Les
travaux récents de Howard Gardner, professeur de psychologie à Harvard, dont La Croix a rendu compte, confirment l'intuition
– plutôt l'expérience – de nombreux parents et professionnels: de
même qu'un homme n'est physiquement semblable à aucun autre, nous ne sommes pas
psychologiquement normés et il y a « différentes
formes d'intelligence ».
L'universitaire
américain ne traite pas des situations de handicap mais ses conclusions sont
éclairantes. N'étant moi-même pas un professionnel du handicap, je ne me
prononce pas sur le volet scientifique. En revanche, père d'une jeune femme
polyhandicapée et ami de personnes avec une maladie psychique, je souhaite
évoquer deux ou trois questions en rapport direct avec les découvertes du
professeur Gardner et avec ce « vivre-ensemble » qu'aucun propos
crédible ne peut désormais omettre d'invoquer.
Je peux
dire d'abord, pour l'éprouver avec elles dans ma chair, combien les familles
vivront comme un soulagement indicible qu'on admette enfin que leur enfant,
qualifié par ses seules défaillances et à qui son manque d'intelligence
spéculative valait, il y a peu d'années encore, d'être officiellement appelé
« idiot » ou « débile profond », a aussi des qualités
propres.
Les
constats du professeur Gardner m'apparaissent – au-delà du monde du
handicap – comme une raison d'espérance collective parce qu'ils ouvrent la
voie à une approche nouvelle de la fragilité, et plus largement du lien social.
La
question radicale qui nous est posée est celle de la pertinence des références
que nous utilisons pour évaluer les autres. Et s'il fallait revoir nos critères
(et nos a priori) ? Si le diktat du niveau d'intelligence (le fameux QI) devait
laisser une place accrue à l'appréhension de la naturedes capacités ? Si la
valeur d'un être ou d'une vie était une affaire d'intensité (de ce qui est
vécu, de la relation) plus que de quantité et de performance ? Si la
comparaison et l'imitation (mères de conformisme ou de mépris) étaient moins
fécondes, pour le corps social, que l'acceptation de la singularité de chacun
et de son identité propre?

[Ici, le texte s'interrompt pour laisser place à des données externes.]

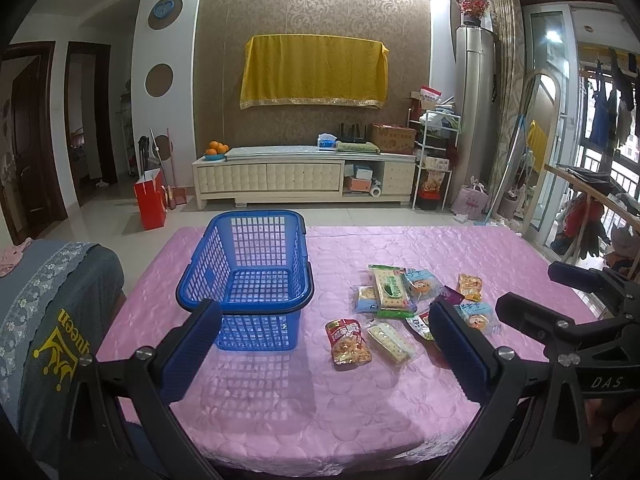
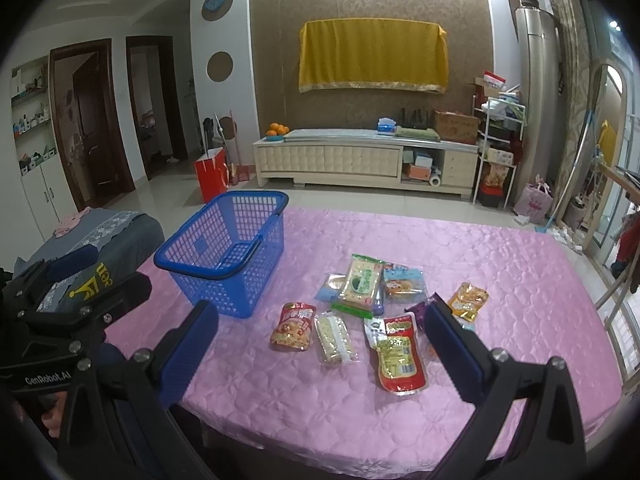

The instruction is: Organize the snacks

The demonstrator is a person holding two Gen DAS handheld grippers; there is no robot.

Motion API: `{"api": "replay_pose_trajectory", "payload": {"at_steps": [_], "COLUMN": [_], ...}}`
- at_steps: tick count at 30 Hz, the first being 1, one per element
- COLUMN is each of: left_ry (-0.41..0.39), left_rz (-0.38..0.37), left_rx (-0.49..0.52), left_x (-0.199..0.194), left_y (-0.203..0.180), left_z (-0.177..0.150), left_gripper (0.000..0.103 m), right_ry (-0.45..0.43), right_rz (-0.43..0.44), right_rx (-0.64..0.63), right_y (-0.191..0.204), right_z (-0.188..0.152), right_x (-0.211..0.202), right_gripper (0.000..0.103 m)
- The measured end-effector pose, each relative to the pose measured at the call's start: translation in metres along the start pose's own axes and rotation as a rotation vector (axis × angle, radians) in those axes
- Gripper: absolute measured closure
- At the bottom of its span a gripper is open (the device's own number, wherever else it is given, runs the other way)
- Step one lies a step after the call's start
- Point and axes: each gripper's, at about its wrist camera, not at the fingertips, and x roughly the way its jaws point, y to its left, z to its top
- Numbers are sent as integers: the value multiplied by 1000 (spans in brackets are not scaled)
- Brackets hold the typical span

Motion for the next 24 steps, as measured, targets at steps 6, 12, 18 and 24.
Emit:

Et si, enfin, les questions que l'on pose étaient,
au regard de la relativité de l'intelligence, plus fondamentales que les
réponses données ?
Tous ceux
qui font l'expérience d'une relation suivie avec des personnes dont les
facultés sont altérées témoignent qu'elles manifestent presque toujours une
forme d'intelligence redoutable, dont nous avons du mal à prendre la mesure,
faite d'intuition et de disponibilité à l'autre. Une sorte d'intelligence des
situations, cette capacité à discerner, au-delà du sens des mots, quand une
parole entendue est bienveillante, inquiète ou mal intentionnée, si une
personne rencontrée a besoin de réconfort ou s'il vaut mieux se taire, si on
l'aime vraiment ou si on fait semblant. Une aptitude rare à la joie et à
trouver des raisons d'être heureux en dépit des difficultés, qui sont
nombreuses. Un don exceptionnel pour différencier l'essentiel de l'accessoire.
En somme,
une autre forme d'intelligence, que n'évoque pas Gardner: une intelligence du
cœur et un sens inné de la transcendance, au regard de laquelle ma fille qui ne
parle pas m'apparaît bien souvent mieux disposée, plus douée et tellement plus
appliquée que moi. Une intelligence « spirituelle », où le souci de
la vérité, la simplicité, l'humour et une certaine distance par rapport à
l'instant, aux évidences et à l'apparence prennent le pas sur les spéculations
qui nous encombrent tellement.
Plutôt que
de se focaliser sur les moyens de ne pas avoir à faire face à la fragilité ou
au handicap (par la sélection prénatale ou l'accélération de la fin de vie, par
exemple), notre pays se grandirait à fonder réellement sa politique, comme le
permet la loi de 2005 sur l'égalité des droits et des chances, sur une vraie
considération de la personne misant sur ses possibilités plutôt que sur ses
incapacités. L'affaire n'est plus tant de « changer le regard » que
d'admettre que chacun a une richesse spécifique qui, si elle est parfois
enfouie, n'en est pas moins susceptible d'enrichir le corps social tout entier.
Derrière
le handicap, il y a toujours une personne, et sous le mystère de
l'incompréhension une intelligence qui, pour être singulière (c'est-à-dire
unique!), n'en est pas moins affûtée.